Problem requirements:
All records after this line are to be returned verbatim.

Source material:
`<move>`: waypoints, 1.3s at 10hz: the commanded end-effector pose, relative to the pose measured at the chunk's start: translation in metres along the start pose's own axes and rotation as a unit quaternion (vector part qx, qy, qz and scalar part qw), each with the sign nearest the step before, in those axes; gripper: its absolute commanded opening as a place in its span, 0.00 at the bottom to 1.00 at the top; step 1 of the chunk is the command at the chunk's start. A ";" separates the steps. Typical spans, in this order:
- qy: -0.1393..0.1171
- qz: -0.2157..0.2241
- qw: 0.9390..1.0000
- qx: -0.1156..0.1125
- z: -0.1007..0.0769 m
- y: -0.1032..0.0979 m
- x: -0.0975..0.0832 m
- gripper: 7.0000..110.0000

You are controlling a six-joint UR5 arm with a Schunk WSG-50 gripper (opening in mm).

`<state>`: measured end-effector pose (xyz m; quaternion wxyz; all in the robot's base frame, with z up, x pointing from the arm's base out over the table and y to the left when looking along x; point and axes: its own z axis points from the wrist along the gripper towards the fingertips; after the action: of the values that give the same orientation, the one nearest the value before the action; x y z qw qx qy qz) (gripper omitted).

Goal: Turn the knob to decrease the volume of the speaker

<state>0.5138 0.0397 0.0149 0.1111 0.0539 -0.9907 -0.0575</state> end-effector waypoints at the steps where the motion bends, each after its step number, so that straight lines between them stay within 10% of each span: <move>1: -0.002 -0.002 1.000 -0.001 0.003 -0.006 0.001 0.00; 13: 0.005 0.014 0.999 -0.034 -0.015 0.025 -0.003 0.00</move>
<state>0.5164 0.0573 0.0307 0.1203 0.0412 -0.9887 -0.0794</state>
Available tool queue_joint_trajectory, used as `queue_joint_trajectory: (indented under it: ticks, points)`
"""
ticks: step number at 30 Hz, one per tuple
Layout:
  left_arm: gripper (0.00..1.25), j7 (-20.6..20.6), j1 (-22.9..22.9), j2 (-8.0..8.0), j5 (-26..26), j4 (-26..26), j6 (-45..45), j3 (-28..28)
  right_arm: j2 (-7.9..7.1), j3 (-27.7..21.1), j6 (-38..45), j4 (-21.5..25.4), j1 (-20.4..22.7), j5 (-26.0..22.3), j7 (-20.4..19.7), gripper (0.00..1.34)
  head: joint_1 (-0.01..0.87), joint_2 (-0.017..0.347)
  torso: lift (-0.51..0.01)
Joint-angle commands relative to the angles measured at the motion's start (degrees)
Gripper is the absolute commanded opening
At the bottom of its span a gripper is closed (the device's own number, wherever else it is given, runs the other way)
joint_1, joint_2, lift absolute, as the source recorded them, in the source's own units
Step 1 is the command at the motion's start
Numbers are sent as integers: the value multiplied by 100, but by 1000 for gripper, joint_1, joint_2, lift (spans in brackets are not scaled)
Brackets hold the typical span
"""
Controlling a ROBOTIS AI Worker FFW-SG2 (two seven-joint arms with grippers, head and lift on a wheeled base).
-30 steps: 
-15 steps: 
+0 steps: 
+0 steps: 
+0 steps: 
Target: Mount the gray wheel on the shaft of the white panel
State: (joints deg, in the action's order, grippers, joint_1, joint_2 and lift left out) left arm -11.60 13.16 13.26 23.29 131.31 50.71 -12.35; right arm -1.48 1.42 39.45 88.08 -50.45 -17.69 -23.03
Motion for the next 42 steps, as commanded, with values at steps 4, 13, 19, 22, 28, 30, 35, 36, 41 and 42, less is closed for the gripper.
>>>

Task response:
`<move>`: waypoints, 1.3s at 10hz: the commanded end-effector pose, relative to the pose measured at the chunk's start: translation in metres along the start pose's own axes and rotation as a unit quaternion (vector part qx, qy, qz and scalar part qw), each with the sign nearest the step before, in those axes; gripper: its absolute commanded opening as a place in its span, 0.00 at the bottom to 1.00 at the top; step 1 of the chunk is the command at the chunk's start. A ";" separates the steps. Typical spans, in this order:
- qy: -0.1393..0.1171
- qz: -0.2157..0.2241
- qw: 0.9390..1.0000
- qx: -0.1156..0.1125
- z: -0.1007..0.0769 m
- y: -0.1032..0.0979 m
- x: -0.0975..0.0832 m
- gripper: 7.0000..110.0000

You are controlling a six-joint UR5 arm with a Schunk WSG-50 gripper (opening in mm).

`<state>`: measured end-effector pose (xyz m; quaternion wxyz; all in the robot's base frame, with z up, x pointing from the arm's base out over the table and y to the left when looking along x; point and axes: its own z axis points from the wrist along the gripper towards the fingertips; after the action: of the values that give the same orientation, the one nearest the value before the action; x y z qw qx qy qz) (gripper omitted).

Goal: Turn the knob to decrease the volume of the speaker

<state>0.5138 0.0397 0.0149 0.1111 0.0539 -0.9907 -0.0575</state> end-effector waypoints at the steps where the motion bends, each after its step number, so that straight lines between them stay within 10% of each span: <move>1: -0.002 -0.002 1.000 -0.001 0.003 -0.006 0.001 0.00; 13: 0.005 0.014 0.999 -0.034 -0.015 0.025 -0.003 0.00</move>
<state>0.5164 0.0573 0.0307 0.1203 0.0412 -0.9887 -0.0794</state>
Available tool queue_joint_trajectory, used as `queue_joint_trajectory: (indented under it: ticks, points)`
"""
ticks: step number at 30 Hz, one per tuple
Layout:
  left_arm: gripper (0.00..1.25), j7 (-20.6..20.6), j1 (-22.9..22.9), j2 (-8.0..8.0), j5 (-26..26), j4 (-26..26), j6 (-45..45), j3 (-28..28)
  right_arm: j2 (-7.9..7.1), j3 (-27.7..21.1), j6 (-38..45), j4 (-21.5..25.4), j1 (-20.4..22.7), j5 (-26.0..22.3), j7 (-20.4..19.7), gripper (0.00..1.34)
  head: joint_1 (-0.01..0.87), joint_2 (-0.017..0.347)
  torso: lift (-0.51..0.01)
Joint-angle commands relative to the angles measured at the motion's start (degrees)
Gripper is the absolute commanded opening
At the bottom of its span a gripper is closed (the device's own number, wherever else it is given, runs the other way)
joint_1, joint_2, lift absolute, as the source recorded them, in the source's own units
Step 1 is the command at the motion's start
Numbers are sent as integers: the value multiplied by 100, but by 1000 for gripper, joint_1, joint_2, lift (spans in brackets are not scaled)
Brackets hold the typical span
"""
Controlling a ROBOTIS AI Worker FFW-SG2 (two seven-joint arms with grippers, head and lift on a wheeled base).
-30 steps: 
-15 steps: 
+0 steps: 
+0 steps: 
+0 steps: 
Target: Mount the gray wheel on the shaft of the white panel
State: (joints deg, in the action's order, grippers, joint_1, joint_2 and lift left out) left arm -11.60 13.16 13.26 23.29 131.31 50.71 -12.35; right arm -1.48 1.42 39.45 88.08 -50.45 -17.69 -23.03
Motion for the next 42 steps, as commanded, with values at steps 4, 13, 19, 22, 28, 30, 35, 36, 41 and 42, less is closed for the gripper.
>>>

The exercise requires nothing further.